Bradicardia + Choque (Hipotensão/Confusão) → Atropina 0,5-1mg + Preparar Marcapasso Transcutâneo imediatamente.

Resumo-Chave

Em pacientes com bradicardia sintomática e sinais de má perfusão (instabilidade), a conduta deve ser agressiva, combinando atropina e marcapasso transcutâneo para restaurar o débito cardíaco.

Contexto Educacional

O manejo da bradicardia no pronto-socorro segue as diretrizes do ACLS. A prioridade é identificar sinais de instabilidade hemodinâmica. Se presentes, a atropina é a droga de primeira escolha por sua ação vagolítica, aumentando a frequência de disparo do nó sinusal e a condução atrioventricular. No entanto, em pacientes com sinais graves de choque (como PA 70/60 mmHg e confusão mental), a terapia elétrica com marcapasso transcutâneo não deve ser retardada. Enquanto o marcapasso é preparado e instalado, doses de atropina são administradas. Se essas medidas falharem, infusões de dopamina ou adrenalina podem ser consideradas como pontes para o marcapasso transvenoso definitivo.

Perguntas Frequentes

Quando a bradicardia é considerada instável?

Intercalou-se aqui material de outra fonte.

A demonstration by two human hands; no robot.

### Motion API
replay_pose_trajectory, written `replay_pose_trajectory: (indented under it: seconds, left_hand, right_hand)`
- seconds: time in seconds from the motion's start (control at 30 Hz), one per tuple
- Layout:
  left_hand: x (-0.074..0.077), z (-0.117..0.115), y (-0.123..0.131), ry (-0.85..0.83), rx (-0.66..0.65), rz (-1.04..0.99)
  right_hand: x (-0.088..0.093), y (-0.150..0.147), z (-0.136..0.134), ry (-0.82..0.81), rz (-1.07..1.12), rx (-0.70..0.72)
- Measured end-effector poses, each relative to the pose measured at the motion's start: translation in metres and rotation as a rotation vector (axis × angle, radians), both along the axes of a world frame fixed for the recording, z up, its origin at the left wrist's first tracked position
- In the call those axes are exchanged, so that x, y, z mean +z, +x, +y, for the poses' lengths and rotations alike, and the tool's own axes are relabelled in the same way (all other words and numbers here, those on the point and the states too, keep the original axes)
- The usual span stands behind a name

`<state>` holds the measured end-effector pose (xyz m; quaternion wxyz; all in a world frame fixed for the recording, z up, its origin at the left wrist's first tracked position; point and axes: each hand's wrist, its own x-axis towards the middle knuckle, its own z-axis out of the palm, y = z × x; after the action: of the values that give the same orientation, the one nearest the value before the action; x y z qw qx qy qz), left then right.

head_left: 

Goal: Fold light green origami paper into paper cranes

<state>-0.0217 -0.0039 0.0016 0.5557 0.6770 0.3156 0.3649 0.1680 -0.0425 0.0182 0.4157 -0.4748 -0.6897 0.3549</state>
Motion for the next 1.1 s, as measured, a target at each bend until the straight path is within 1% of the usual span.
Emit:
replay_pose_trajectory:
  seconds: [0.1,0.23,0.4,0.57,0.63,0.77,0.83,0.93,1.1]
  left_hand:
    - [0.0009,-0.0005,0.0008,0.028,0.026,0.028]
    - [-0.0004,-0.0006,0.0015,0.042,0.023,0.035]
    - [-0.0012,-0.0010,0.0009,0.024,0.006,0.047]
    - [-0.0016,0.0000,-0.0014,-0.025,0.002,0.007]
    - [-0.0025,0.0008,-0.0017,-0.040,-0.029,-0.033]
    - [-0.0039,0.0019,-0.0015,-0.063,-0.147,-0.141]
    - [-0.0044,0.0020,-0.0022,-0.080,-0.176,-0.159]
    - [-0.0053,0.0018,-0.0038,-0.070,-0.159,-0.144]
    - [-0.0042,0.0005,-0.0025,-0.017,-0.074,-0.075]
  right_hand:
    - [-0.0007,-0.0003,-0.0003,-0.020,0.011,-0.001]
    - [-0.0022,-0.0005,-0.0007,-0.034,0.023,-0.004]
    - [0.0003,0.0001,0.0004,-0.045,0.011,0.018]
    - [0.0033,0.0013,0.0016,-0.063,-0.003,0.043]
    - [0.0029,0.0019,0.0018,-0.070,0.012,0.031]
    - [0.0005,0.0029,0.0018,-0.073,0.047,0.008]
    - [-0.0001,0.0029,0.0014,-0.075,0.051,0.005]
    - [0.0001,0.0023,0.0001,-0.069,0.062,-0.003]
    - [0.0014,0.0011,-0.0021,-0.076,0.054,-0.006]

Quando acompanhada de hipotensão, alteração aguda do estado mental, sinais de choque, dor torácica isquêmica ou insuficiência cardíaca aguda.

Qual a dose de atropina no protocolo de bradicardia?

A dose inicial é de 1 mg (conforme atualizações recentes do ACLS, embora algumas provas ainda citem 0,5 mg), podendo ser repetida a cada 3-5 minutos até o máximo de 3 mg.

O marcapasso transcutâneo deve ser usado em todos os casos?

Não, ele é indicado para bradicardias instáveis que não respondem à atropina ou como medida inicial imediata em pacientes com instabilidade grave ou bloqueios de alto grau (BAV de 2º grau tipo II ou BAVT).